[Problem statement] Without any of its pictures, the listing below should be output exactly.

○ ○ ○

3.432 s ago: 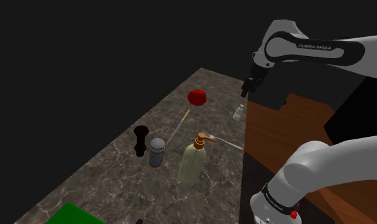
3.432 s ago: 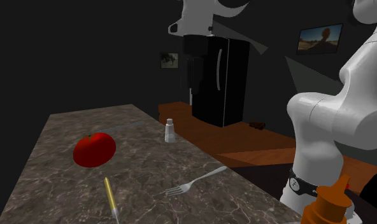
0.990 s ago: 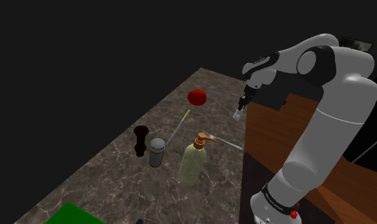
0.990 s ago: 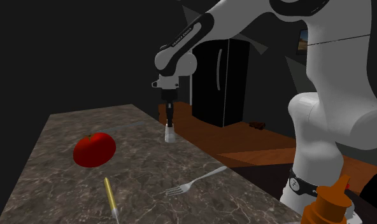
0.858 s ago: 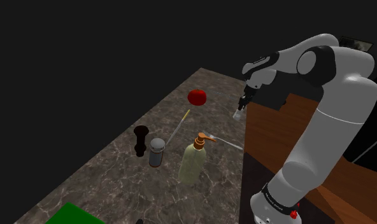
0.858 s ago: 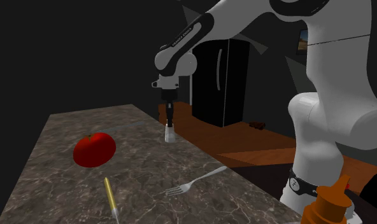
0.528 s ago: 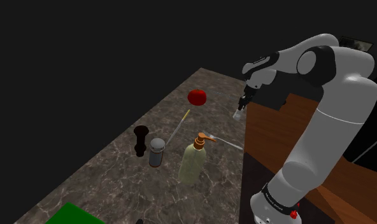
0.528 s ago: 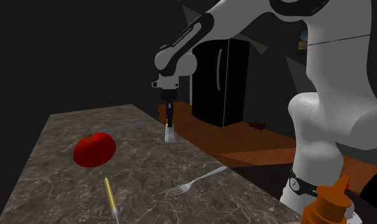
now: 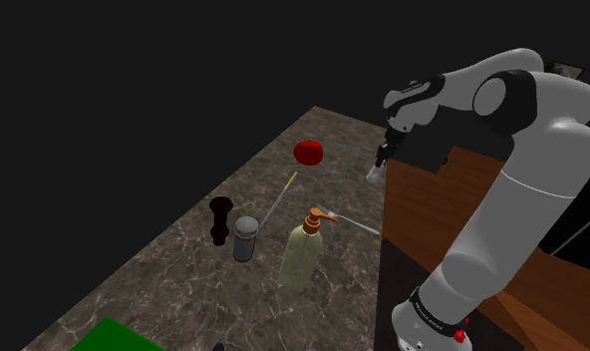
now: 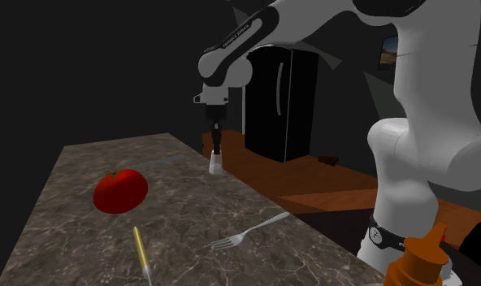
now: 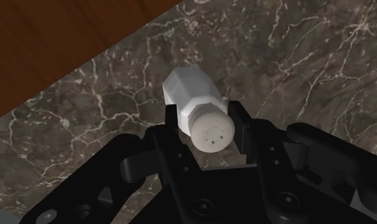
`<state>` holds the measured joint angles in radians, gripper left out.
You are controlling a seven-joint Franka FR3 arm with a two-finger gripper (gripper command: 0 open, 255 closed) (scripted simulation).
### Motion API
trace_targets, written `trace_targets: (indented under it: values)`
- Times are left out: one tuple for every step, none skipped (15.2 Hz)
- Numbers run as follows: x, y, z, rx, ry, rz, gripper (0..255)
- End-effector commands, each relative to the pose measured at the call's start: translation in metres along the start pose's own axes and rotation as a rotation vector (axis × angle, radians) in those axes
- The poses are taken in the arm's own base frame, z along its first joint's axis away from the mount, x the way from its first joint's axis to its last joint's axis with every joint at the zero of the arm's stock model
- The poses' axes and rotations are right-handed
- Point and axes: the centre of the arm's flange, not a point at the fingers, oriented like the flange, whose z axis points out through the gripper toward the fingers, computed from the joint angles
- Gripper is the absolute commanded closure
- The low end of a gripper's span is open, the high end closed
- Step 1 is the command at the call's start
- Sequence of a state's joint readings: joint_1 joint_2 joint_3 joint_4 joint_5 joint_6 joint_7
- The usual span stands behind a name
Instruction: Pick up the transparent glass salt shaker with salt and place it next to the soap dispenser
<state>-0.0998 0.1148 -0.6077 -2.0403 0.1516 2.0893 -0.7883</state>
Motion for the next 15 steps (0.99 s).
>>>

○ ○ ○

[Solution for this task]
3.432 s ago: 
3.432 s ago: 
0.990 s ago: 
0.990 s ago: 
0.858 s ago: 
0.858 s ago: 
0.528 s ago: 
0.528 s ago: 
now: 
now: 
now: 
`<state>` holds the measured joint angles in radians, gripper left out.
You are controlling a seven-joint Franka FR3 arm with a two-finger gripper (gripper command: 0 open, 255 closed) (scripted simulation).
### Motion API
trace_targets, written `trace_targets: (indented under it: values)`
- Times are left out: one tuple for every step, none skipped (15.2 Hz)
- Numbers run as follows: x, y, z, rx, ry, rz, gripper (0..255)
- End-effector commands, each relative to the pose measured at the call's start: translation in metres along the start pose's own axes and rotation as a rotation vector (axis × angle, radians) in those axes
- The poses are taken in the arm's own base frame, z along its first joint's axis away from the mount, x the way from its first joint's axis to its last joint's axis with every joint at the zero of the arm's stock model
- The poses' axes and rotations are right-handed
- Point and axes: the centre of the arm's flange, not a point at the fingers, oriented like the flange, whose z axis points out through the gripper toward the fingers, computed from the joint angles
- Gripper is the absolute commanded closure
- The low end of a gripper's span is open, the high end closed
- Step 1 is the command at the call's start
- Sequence of a state's joint readings: joint_1 joint_2 joint_3 joint_4 joint_5 joint_6 joint_7
- The usual span stands behind a name
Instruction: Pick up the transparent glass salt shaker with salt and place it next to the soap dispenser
<state>-0.0998 0.1148 -0.6077 -2.0403 0.1516 2.0893 -0.7883</state>
Motion for the next 15 steps (0.99 s).
>>>

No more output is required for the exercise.